- [COLLECTED DATA]:
###

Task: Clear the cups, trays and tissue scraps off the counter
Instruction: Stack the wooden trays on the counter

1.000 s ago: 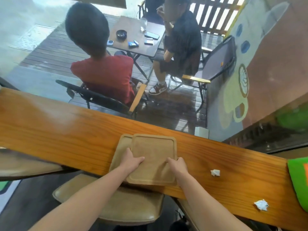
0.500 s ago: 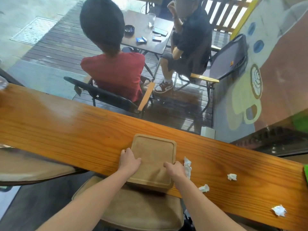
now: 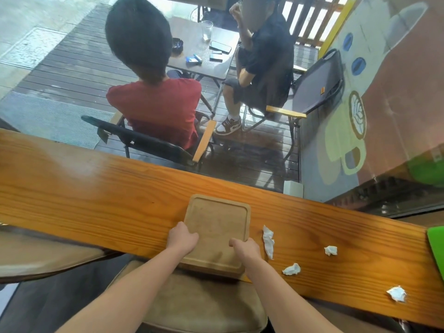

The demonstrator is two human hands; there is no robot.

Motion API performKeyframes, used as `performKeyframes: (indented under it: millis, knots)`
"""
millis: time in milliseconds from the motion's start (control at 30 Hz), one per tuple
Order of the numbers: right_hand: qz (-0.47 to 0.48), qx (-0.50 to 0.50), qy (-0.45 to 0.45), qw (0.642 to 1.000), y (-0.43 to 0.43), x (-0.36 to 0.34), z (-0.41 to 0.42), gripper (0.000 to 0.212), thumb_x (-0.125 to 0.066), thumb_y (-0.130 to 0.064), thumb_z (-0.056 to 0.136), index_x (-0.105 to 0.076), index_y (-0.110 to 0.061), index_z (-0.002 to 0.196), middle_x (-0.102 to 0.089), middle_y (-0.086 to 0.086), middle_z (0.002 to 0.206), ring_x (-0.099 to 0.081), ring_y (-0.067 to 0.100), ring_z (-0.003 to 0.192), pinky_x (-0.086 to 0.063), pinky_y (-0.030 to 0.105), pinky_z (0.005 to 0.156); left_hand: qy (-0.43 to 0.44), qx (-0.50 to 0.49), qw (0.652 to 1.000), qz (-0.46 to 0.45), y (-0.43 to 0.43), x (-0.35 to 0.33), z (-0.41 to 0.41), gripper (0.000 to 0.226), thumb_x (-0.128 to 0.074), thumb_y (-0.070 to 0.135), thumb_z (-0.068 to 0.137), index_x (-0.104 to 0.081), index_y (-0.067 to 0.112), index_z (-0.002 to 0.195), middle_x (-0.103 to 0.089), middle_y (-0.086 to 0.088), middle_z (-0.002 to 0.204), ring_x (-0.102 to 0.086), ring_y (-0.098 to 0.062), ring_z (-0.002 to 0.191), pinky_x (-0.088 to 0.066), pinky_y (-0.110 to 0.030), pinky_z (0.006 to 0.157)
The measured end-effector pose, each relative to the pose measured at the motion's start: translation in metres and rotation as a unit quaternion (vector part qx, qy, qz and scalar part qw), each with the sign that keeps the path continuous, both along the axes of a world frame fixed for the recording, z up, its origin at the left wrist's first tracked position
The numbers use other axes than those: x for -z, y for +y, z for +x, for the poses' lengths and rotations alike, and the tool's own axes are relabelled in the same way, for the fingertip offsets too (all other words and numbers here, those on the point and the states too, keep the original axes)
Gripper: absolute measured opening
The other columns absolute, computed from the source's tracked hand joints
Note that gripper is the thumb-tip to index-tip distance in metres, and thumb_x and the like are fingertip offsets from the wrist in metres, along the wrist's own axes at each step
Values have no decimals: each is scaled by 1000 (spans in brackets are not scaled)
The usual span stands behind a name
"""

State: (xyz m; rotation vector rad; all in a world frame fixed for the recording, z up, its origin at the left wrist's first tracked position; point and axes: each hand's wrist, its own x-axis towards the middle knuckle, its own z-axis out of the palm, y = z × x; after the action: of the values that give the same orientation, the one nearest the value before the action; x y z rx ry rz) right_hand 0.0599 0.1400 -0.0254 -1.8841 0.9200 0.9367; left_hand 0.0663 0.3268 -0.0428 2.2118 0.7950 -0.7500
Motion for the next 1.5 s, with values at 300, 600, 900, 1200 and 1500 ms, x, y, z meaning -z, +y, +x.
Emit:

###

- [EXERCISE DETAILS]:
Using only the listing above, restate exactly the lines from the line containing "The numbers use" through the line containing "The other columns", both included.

- [THE ANSWER]:
The numbers use other axes than those: x for -z, y for +y, z for +x, for the poses' lengths and rotations alike, and the tool's own axes are relabelled in the same way, for the fingertip offsets too (all other words and numbers here, those on the point and the states too, keep the original axes)
Gripper: absolute measured opening
The other columns absolute, computed from the source's tracked hand joints

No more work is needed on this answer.